Exercise aim: Using only the entries below, copy exactly the lines that begin at the one with "The gripper's axes" and end at the one with "(278, 108) to (122, 337): 685", both included. Drop the pictures.
-- Material for the task follows --
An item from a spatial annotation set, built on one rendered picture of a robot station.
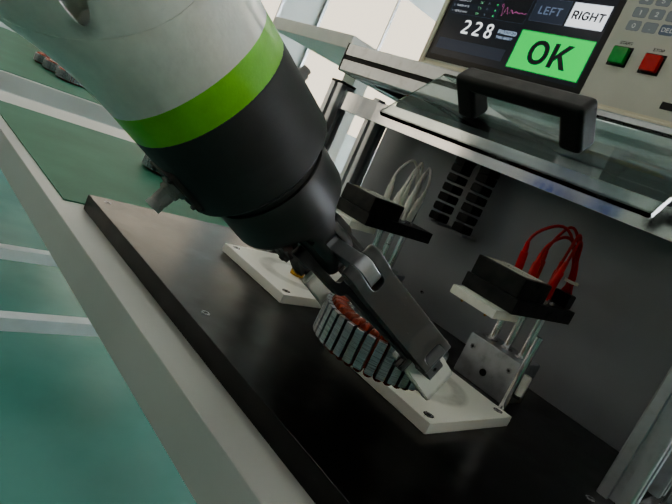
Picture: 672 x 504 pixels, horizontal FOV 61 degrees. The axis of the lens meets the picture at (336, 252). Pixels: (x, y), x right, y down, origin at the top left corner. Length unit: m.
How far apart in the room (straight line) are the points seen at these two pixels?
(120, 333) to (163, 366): 0.09
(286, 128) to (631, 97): 0.50
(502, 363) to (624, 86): 0.34
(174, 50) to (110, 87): 0.03
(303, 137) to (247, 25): 0.06
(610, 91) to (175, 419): 0.57
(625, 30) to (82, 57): 0.62
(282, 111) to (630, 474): 0.48
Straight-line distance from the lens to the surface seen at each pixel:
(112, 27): 0.25
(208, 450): 0.44
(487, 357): 0.72
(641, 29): 0.75
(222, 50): 0.26
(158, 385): 0.50
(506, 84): 0.43
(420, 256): 0.95
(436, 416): 0.54
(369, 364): 0.43
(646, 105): 0.71
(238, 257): 0.75
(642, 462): 0.62
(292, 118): 0.29
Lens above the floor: 0.98
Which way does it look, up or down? 11 degrees down
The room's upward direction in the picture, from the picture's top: 24 degrees clockwise
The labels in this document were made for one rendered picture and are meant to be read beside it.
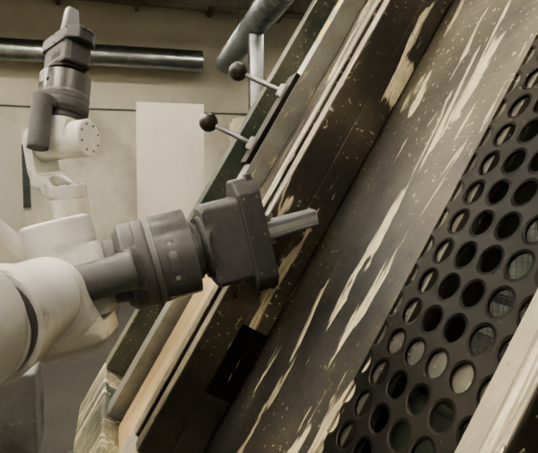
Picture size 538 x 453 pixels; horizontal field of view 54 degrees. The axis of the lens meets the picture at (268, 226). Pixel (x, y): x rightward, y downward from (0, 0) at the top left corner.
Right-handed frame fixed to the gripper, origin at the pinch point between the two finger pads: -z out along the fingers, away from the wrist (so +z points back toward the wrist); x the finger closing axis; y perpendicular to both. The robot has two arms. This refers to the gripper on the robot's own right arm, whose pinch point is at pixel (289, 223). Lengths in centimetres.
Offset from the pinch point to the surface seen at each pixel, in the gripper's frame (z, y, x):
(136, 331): 21, 67, -25
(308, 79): -23, 43, 20
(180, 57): -126, 788, 182
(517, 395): 4.7, -38.5, -2.6
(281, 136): -15.5, 43.2, 10.4
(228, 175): -9, 67, 5
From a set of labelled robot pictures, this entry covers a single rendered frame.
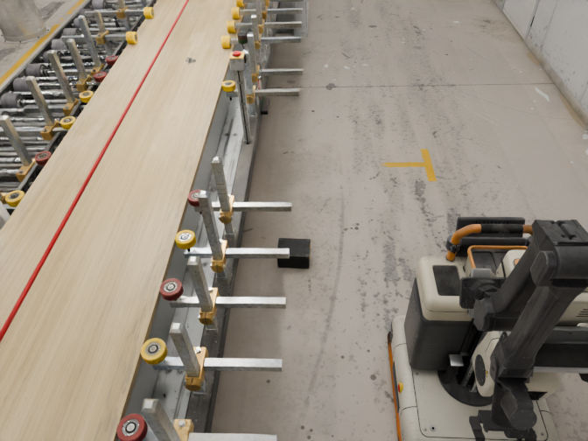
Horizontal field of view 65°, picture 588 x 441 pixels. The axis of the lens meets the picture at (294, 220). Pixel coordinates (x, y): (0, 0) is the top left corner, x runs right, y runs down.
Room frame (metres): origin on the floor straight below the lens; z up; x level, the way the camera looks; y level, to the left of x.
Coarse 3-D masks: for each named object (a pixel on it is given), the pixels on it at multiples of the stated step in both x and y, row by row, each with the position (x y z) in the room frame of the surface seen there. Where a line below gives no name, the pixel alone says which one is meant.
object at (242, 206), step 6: (216, 204) 1.54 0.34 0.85; (234, 204) 1.53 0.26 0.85; (240, 204) 1.53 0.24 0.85; (246, 204) 1.53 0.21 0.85; (252, 204) 1.52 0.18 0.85; (258, 204) 1.52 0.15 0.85; (264, 204) 1.52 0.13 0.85; (270, 204) 1.52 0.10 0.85; (276, 204) 1.51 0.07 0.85; (282, 204) 1.51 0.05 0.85; (288, 204) 1.51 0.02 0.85; (198, 210) 1.52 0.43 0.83; (216, 210) 1.52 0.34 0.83; (234, 210) 1.51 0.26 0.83; (240, 210) 1.51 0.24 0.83; (246, 210) 1.51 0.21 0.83; (252, 210) 1.51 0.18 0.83; (258, 210) 1.51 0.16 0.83; (264, 210) 1.50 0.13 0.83; (270, 210) 1.50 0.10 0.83; (276, 210) 1.50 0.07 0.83; (282, 210) 1.50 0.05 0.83; (288, 210) 1.50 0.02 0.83
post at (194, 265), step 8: (192, 256) 1.00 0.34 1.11; (192, 264) 0.98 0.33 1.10; (200, 264) 1.00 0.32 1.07; (192, 272) 0.98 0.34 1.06; (200, 272) 0.98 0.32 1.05; (192, 280) 0.98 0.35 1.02; (200, 280) 0.97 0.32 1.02; (200, 288) 0.97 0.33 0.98; (200, 296) 0.98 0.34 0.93; (208, 296) 0.99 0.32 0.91; (200, 304) 0.98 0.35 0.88; (208, 304) 0.97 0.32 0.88; (216, 320) 1.00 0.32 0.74; (208, 328) 0.98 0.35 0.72
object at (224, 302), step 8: (176, 304) 1.03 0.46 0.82; (184, 304) 1.03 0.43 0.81; (192, 304) 1.02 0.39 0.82; (216, 304) 1.02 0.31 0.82; (224, 304) 1.01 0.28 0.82; (232, 304) 1.01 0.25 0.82; (240, 304) 1.01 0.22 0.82; (248, 304) 1.01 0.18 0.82; (256, 304) 1.00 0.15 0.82; (264, 304) 1.00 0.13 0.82; (272, 304) 1.00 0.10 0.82; (280, 304) 1.00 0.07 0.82
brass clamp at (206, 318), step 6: (216, 288) 1.08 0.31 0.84; (210, 294) 1.05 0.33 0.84; (216, 294) 1.05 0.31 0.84; (204, 312) 0.97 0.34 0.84; (210, 312) 0.97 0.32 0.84; (198, 318) 0.96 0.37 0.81; (204, 318) 0.95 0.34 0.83; (210, 318) 0.95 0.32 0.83; (204, 324) 0.95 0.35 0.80; (210, 324) 0.95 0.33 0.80
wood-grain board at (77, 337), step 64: (192, 0) 3.98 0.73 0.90; (128, 64) 2.88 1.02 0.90; (192, 64) 2.83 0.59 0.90; (128, 128) 2.12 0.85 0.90; (192, 128) 2.09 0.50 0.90; (64, 192) 1.61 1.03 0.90; (128, 192) 1.59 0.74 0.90; (0, 256) 1.24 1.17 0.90; (64, 256) 1.22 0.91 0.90; (128, 256) 1.20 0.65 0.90; (0, 320) 0.94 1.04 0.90; (64, 320) 0.92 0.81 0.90; (128, 320) 0.91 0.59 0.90; (0, 384) 0.70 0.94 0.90; (64, 384) 0.69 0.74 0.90; (128, 384) 0.68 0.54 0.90
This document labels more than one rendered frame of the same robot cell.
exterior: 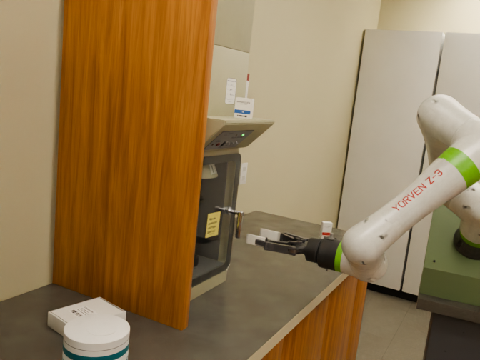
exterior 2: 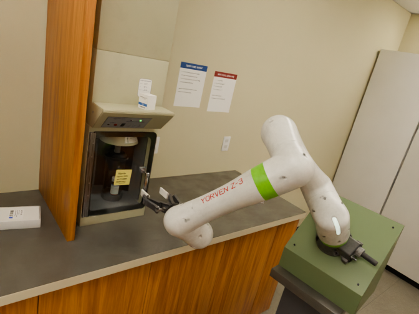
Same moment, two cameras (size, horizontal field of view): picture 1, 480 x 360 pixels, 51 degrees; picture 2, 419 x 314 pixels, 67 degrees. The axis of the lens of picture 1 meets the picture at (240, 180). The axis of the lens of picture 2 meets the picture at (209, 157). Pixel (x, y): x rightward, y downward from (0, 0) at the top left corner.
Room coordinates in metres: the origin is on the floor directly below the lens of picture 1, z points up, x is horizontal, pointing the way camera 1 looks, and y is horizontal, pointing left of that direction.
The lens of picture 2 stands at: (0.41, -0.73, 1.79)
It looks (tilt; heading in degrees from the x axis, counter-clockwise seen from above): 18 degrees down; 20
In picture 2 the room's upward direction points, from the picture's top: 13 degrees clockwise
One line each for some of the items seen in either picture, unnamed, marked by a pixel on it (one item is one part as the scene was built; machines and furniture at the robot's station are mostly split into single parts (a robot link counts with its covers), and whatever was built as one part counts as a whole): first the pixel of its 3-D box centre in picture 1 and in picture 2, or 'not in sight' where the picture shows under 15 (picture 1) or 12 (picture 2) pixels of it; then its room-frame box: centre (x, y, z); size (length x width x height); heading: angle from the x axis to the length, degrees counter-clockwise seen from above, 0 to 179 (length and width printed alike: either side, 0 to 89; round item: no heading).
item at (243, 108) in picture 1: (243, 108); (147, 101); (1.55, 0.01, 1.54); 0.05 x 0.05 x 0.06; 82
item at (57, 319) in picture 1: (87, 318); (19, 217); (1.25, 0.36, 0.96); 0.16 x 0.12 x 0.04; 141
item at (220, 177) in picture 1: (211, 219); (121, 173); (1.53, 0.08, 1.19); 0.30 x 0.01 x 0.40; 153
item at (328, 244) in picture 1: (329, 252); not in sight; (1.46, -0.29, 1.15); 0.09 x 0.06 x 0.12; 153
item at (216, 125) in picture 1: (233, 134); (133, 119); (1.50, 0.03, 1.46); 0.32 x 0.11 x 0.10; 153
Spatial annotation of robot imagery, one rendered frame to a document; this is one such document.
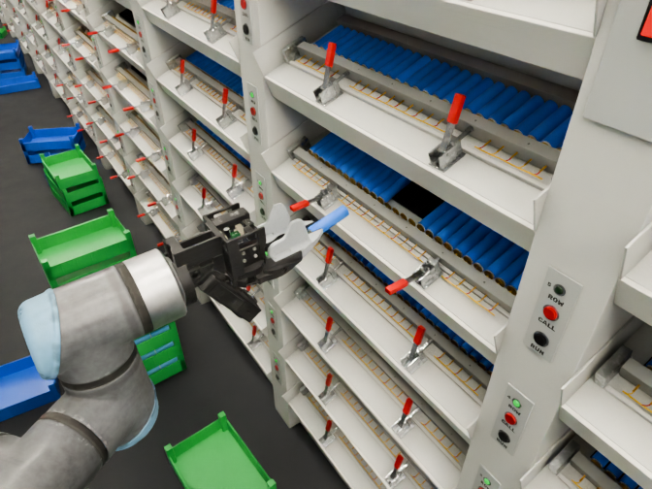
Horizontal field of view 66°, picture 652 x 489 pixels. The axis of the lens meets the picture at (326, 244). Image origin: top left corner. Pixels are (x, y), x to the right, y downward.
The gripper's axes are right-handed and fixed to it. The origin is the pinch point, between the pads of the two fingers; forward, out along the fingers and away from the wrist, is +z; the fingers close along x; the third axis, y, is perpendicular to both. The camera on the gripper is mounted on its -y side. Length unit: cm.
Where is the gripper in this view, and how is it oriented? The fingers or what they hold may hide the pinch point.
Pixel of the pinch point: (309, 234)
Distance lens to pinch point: 72.0
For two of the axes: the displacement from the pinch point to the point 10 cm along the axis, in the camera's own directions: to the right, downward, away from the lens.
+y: -0.3, -7.8, -6.2
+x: -5.8, -4.9, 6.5
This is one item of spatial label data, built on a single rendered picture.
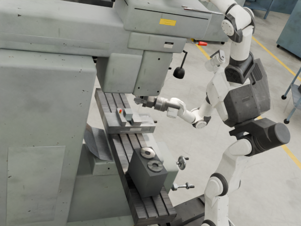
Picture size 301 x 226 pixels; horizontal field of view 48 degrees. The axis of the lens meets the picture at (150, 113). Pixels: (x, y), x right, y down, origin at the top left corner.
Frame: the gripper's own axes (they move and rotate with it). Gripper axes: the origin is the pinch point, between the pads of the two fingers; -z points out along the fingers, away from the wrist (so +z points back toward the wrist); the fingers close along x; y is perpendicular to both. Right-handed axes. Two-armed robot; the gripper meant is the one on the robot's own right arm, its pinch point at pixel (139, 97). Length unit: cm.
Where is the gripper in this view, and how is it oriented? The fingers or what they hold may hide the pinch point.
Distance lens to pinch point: 215.5
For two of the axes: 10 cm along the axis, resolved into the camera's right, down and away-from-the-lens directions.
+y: -2.5, 7.9, 5.7
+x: -1.1, 5.6, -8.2
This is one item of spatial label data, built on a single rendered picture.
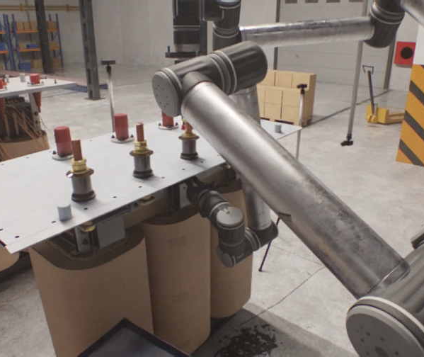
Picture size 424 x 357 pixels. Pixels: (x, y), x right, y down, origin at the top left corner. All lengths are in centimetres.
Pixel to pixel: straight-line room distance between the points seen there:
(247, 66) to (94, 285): 97
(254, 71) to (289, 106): 654
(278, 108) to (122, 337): 685
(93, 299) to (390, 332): 111
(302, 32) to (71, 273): 135
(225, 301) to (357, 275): 163
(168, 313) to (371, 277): 134
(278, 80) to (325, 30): 655
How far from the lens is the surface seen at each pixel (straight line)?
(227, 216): 140
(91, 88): 1143
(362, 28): 182
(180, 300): 194
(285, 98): 776
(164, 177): 142
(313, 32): 171
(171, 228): 169
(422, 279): 82
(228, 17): 152
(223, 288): 231
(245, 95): 126
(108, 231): 147
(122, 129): 191
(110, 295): 156
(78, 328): 166
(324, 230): 83
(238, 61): 120
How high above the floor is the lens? 190
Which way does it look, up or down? 22 degrees down
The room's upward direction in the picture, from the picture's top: straight up
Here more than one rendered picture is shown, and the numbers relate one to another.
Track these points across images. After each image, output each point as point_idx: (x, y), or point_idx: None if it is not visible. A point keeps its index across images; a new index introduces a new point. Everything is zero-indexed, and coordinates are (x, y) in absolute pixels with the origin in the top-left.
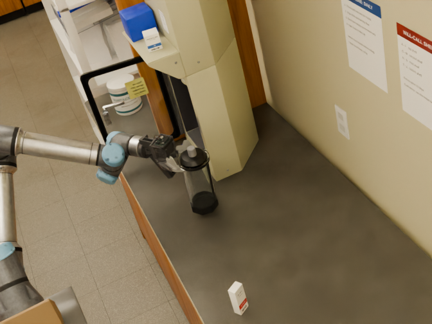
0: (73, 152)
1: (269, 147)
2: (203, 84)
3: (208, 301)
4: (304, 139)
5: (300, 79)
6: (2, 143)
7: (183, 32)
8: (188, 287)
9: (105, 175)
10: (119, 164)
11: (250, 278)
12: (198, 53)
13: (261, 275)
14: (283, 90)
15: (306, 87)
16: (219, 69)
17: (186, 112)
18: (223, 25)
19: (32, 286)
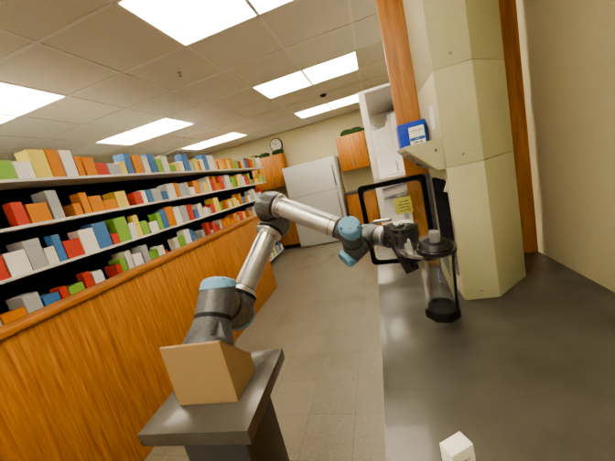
0: (315, 218)
1: (541, 284)
2: (465, 181)
3: (408, 443)
4: (597, 284)
5: (602, 204)
6: (264, 201)
7: (449, 115)
8: (387, 403)
9: (344, 254)
10: (352, 239)
11: (492, 436)
12: (464, 143)
13: (518, 443)
14: (566, 232)
15: (612, 210)
16: (488, 168)
17: (447, 236)
18: (501, 128)
19: (227, 326)
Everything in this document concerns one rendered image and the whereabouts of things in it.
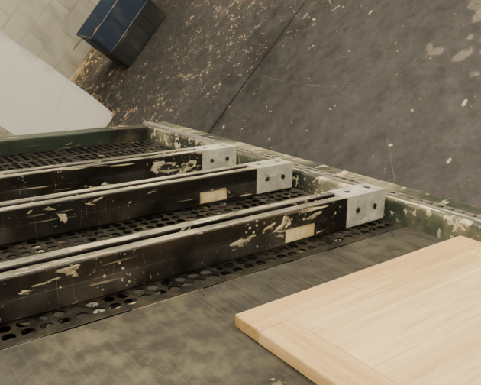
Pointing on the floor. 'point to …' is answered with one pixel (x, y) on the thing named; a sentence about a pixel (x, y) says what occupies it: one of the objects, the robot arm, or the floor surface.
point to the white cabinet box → (33, 92)
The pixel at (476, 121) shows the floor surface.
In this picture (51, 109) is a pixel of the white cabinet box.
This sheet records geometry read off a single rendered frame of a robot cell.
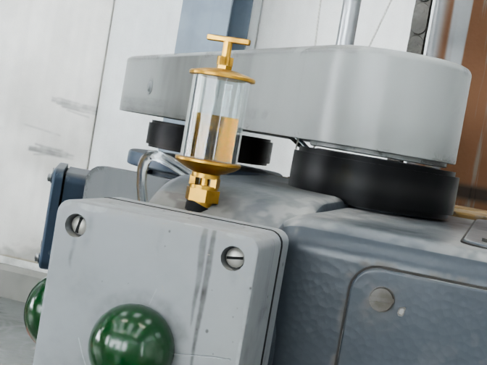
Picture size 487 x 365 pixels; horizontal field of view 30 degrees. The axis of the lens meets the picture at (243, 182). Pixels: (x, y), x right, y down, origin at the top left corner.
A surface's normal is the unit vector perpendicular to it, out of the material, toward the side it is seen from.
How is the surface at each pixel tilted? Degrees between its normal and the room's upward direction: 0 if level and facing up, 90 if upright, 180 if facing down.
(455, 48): 90
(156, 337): 64
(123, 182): 90
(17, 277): 90
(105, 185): 90
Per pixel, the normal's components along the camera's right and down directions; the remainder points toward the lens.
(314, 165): -0.77, -0.10
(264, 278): 0.95, 0.18
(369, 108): -0.35, -0.01
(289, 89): -0.91, -0.14
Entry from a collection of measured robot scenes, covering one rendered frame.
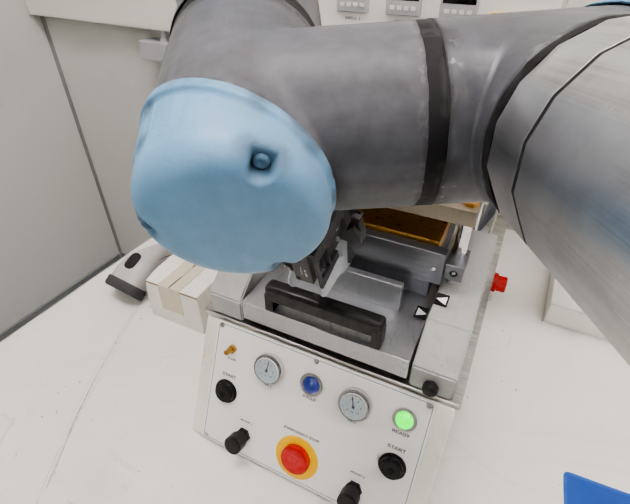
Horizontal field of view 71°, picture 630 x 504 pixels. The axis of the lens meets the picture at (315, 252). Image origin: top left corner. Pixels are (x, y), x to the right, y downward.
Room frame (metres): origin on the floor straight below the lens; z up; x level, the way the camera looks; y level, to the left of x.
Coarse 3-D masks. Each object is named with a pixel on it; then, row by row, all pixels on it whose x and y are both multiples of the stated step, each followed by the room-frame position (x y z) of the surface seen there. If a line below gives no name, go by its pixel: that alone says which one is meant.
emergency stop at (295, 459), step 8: (288, 448) 0.31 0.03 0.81; (296, 448) 0.30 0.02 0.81; (288, 456) 0.30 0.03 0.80; (296, 456) 0.30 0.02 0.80; (304, 456) 0.29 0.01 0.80; (288, 464) 0.29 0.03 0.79; (296, 464) 0.29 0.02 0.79; (304, 464) 0.29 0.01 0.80; (296, 472) 0.29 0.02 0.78; (304, 472) 0.28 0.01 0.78
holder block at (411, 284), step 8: (448, 240) 0.52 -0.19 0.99; (352, 264) 0.46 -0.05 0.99; (360, 264) 0.46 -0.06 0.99; (376, 272) 0.45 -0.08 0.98; (384, 272) 0.44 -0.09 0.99; (392, 272) 0.44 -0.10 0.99; (400, 280) 0.43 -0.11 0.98; (408, 280) 0.43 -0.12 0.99; (416, 280) 0.43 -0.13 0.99; (408, 288) 0.43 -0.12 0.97; (416, 288) 0.42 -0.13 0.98; (424, 288) 0.42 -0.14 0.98
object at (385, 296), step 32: (256, 288) 0.43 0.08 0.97; (320, 288) 0.43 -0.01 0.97; (352, 288) 0.42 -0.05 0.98; (384, 288) 0.40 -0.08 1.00; (256, 320) 0.40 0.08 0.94; (288, 320) 0.38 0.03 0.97; (320, 320) 0.38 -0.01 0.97; (416, 320) 0.38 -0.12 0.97; (352, 352) 0.34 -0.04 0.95; (384, 352) 0.33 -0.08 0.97
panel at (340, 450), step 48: (240, 336) 0.40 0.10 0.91; (240, 384) 0.37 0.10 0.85; (288, 384) 0.35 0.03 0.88; (336, 384) 0.33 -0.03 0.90; (384, 384) 0.32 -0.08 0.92; (288, 432) 0.32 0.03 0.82; (336, 432) 0.30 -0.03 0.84; (384, 432) 0.29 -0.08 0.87; (336, 480) 0.27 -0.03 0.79; (384, 480) 0.26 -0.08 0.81
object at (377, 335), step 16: (272, 288) 0.39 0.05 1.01; (288, 288) 0.39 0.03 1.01; (272, 304) 0.39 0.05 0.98; (288, 304) 0.38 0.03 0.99; (304, 304) 0.37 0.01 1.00; (320, 304) 0.36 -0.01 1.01; (336, 304) 0.36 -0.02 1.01; (336, 320) 0.35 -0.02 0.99; (352, 320) 0.34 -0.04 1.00; (368, 320) 0.34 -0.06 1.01; (384, 320) 0.34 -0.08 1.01; (384, 336) 0.34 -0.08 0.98
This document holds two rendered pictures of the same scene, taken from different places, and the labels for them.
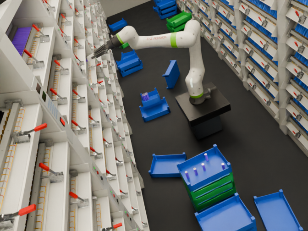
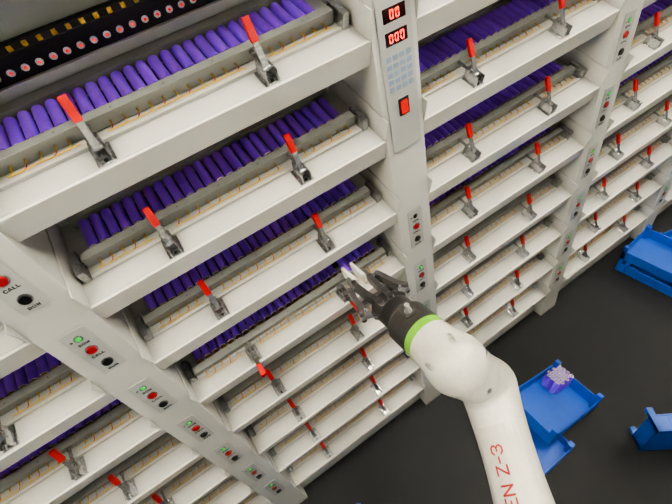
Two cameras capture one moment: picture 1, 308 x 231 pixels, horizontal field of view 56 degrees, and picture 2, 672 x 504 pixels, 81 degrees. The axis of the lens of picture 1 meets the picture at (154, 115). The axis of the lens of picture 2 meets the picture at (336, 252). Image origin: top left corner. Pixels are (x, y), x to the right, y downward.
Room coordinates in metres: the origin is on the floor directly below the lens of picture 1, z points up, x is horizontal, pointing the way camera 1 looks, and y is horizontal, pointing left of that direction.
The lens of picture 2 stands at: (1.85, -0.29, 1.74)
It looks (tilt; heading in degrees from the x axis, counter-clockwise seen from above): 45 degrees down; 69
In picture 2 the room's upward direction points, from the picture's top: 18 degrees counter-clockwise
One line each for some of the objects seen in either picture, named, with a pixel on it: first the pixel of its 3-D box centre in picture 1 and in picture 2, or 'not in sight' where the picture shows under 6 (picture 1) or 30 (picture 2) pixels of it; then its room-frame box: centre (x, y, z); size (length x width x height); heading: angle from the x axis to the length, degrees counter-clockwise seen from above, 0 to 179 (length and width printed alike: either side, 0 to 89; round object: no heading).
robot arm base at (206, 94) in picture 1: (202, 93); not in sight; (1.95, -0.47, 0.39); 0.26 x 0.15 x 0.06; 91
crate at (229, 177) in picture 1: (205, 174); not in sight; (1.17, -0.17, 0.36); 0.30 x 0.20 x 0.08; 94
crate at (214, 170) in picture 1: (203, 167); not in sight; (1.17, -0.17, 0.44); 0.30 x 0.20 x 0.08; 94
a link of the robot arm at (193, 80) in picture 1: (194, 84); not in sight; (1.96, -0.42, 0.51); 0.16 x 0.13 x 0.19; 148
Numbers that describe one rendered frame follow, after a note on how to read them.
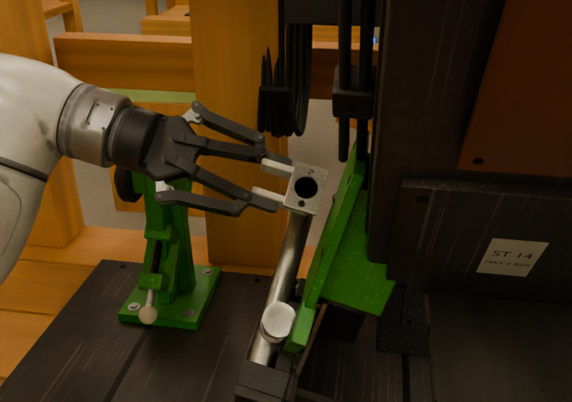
-- Material for the task concluded --
Solution below:
The gripper's axes are right-handed and fixed to it. The origin is the pinch point, between the pads of the two fingers; forward, out along the fingers and away from the wrist, is +z; the fingers close along x; the third axis, y, is perpendicular to both. The camera on the gripper is mounted on its -y side. Length unit: cm.
Where is the gripper in this view, and how is it oriented? The fingers or what they hold may hide the pinch point.
Pixel of the pinch point: (309, 234)
Distance lens to pinch point: 72.0
For two of the axes: the displacement from the pinch point to the point 10 cm along the axis, in the camera's own directions: to the right, downward, away from the lens.
+y: -0.3, -7.8, -6.2
+x: -5.8, -4.9, 6.5
This is one item of spatial label data, built on a single rendered picture.
Picture size 301 x 226 pixels; horizontal field of view 48 degrees. The axis of the lens meets the picture at (150, 113). Pixels: (x, y), x right, y down, origin at the top left corner.
Frame: the gripper's own axes (they move and rotate with it). Gripper axes: the origin is the pinch point, between the pads of the two fingers; -z points out along the fingers, away from the wrist (so +z points back toward the wrist); the fingers close along x; y is perpendicular to both. Right-handed axes. Two-armed robot; the gripper meant is the one on the robot's own right arm, its pinch point at pixel (139, 97). Length unit: cm.
Where is the gripper in this view, and how is it oriented? The fingers or what they hold may hide the pinch point.
Distance lens to pinch point: 215.5
For two of the axes: 10 cm along the axis, resolved into the camera's right, down and away-from-the-lens directions.
+y: -2.5, 7.9, 5.7
+x: -1.1, 5.6, -8.2
This is one item of spatial label data, built on a single rendered picture.
Picture size 424 x 357 pixels. Pixels: (x, y), x right, y down, origin at the top left corner. All lengths are in centimetres.
Pixel to pixel: straight-line room distance between the points seen there:
(247, 66) to (94, 285): 97
(254, 71) to (289, 106): 654
(278, 108) to (122, 337): 685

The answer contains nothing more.